A beloved and well-known rabbi, Rebbe Nachman of Breslov taught “The whole world is a narrow bridge and the main thing is not to be afraid.”
The words are used in a popular song called, “Gesher Tzar Me-od,” meaning “A Narrow Bridge.” It is often sung with great spirit, starting slowly and building up to a strong and lively pace. Communities who consider themselves spiritual, renewal or new age truly love this teaching and this song.
On Dec. 14, 2012, a tragedy of unimaginable magnitude came crashing into our community, only 20 minutes north of my beloved Ridgefield, in Newtown. The details of the tragedy are seared into our national history — 20 innocent young children who went to school to learn, and were brutally murdered in their classrooms, a place of supposed safety and education. The six brave teachers and administrators who were murdered while protecting these precious children are now heroes, and will not be forgotten. The mother of the murderer had her life ended by her own disturbed son who took his own life after his rampage. I cannot shake the feelings of despair, sadness and terror for what the victims experienced.
The following Saturday, there was a concert of remembrance at Congregation Adath Israel, in Newtown. It was an evening to bring some measure of humanity, hope, and healing through music. Harold Geller, a resident of New Jersey, felt compelled to bring music to the Newtown synagogue, and worked his magic bringing several wonderful artists to the synagogue through his network of musicians. Rabbi Ken Chasen of Los Angeles, Ellen Allard and Noah Aronson of Mass., graciously shared their incredible talents with the community. I was grateful to share in a small way in the concert and add a few healing songs. Rabbi Shaul Praver, spiritual leader of the synagogue, led a beautiful havdala ceremony to begin the concert. Havdala means separation, and while we separate Shabbat from the weekday during the ceremony, it is a reminder that there is always hope- darkness is followed by light, weekdays look forward to Shabbat every week.

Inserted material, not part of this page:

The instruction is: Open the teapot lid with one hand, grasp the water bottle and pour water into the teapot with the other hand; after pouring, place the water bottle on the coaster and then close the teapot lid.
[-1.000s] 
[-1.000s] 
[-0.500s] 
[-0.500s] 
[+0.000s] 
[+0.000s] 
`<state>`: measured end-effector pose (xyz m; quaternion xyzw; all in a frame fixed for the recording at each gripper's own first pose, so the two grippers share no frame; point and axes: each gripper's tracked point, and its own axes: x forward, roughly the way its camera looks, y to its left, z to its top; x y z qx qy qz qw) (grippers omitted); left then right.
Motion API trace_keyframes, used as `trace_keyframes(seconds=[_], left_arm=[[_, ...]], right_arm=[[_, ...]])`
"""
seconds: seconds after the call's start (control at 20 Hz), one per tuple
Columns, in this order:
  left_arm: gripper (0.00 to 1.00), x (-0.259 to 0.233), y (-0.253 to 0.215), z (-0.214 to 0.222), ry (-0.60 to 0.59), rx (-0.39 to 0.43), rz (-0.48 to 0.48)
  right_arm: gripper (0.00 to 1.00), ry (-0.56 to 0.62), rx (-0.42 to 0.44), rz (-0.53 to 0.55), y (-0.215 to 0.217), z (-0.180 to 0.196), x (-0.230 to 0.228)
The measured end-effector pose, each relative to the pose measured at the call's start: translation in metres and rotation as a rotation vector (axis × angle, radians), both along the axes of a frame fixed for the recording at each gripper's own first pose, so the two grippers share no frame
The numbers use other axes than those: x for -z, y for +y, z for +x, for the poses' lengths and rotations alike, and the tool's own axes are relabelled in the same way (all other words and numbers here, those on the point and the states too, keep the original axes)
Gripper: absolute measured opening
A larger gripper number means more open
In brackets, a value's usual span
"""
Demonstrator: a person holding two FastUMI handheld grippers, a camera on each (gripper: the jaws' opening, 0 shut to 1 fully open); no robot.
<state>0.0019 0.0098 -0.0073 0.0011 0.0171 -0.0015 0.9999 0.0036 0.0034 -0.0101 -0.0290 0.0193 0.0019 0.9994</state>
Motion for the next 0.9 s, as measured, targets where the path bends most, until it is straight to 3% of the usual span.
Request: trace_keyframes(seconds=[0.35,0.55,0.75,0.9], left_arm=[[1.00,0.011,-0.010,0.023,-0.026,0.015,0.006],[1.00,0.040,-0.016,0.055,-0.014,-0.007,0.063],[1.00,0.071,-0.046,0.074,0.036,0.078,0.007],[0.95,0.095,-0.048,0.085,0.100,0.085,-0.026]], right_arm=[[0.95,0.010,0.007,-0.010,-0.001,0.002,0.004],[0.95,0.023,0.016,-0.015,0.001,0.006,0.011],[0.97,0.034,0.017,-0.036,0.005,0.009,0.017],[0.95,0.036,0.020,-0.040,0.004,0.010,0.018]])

How does this relate to “A Narrow Bridge”? I’ve always loved to see these spiritual moments when you least expect it and somehow there is a profound connection between events, words, people, music, and prayer. I’ve experienced it many times in my life, and each time it takes my breath away. I enjoy noticing these connections. I call them “ sparks of the divine.”
I’ve lived in Connecticut most of my life and I’ve traveled Interstate 84 many times. I don’t take too much notice to the signs of the communities along the way unless I’m tired and hoping to see signs of towns close to mine. Driving to Newtown for the first time since the tragedy was difficult. I was full of apprehension — would I drive down the Main Street and see the piles of teddy bears, flowers and candles? It would break my heart to see that! I took the direction from my GPS and I soon saw the sign for Newtown/Sandy Hook. Oh my — that sign will never be just a sign. Just seeing it hurt — that was the exit I took according to my GPS. I didn’t know if I would be taken through Main Street or not. I just cautiously drove while feeling my breath get tighter as I got closer to the synagogue.
About a mile from the synagogue, I saw a small bridge with a sign Narrow Bridge. I couldn’t believe it — Here I was anxious about going to the synagogue to sing songs of healing to a community devastated by this tragedy, and right in front of me was the sign, Narrow Bridge. Rebbe Nachman’s teaching was clear as can be! The world is a narrow bridge, and the main thing is not to be afraid — to cross it and go forward. I crossed the bridge and felt grateful that that teaching warmed my heart and reminded me to be brave and strong.
My dear cousin, a survivor of the Holocaust teaches me every time we speak or visit. Cantor Leopold Szneer, who experienced five concentration camp, hiding, rescue by the resistance, brutality of SS and worse, remains one of the most inspiring and devoted human beings you could ever meet — Poldy always says, “Life goes one way, forward.” After seeing the sign, “narrow bridge” on the way to the synagogue in Newtown, I also thought of Poldy, and how life goes forward — we will all go forward and with strength of spirit, prayer, music and community. The main thing is to cross the bridge and not be afraid.
The writer is cantor at Temple Shearith Israel in Ridgefield.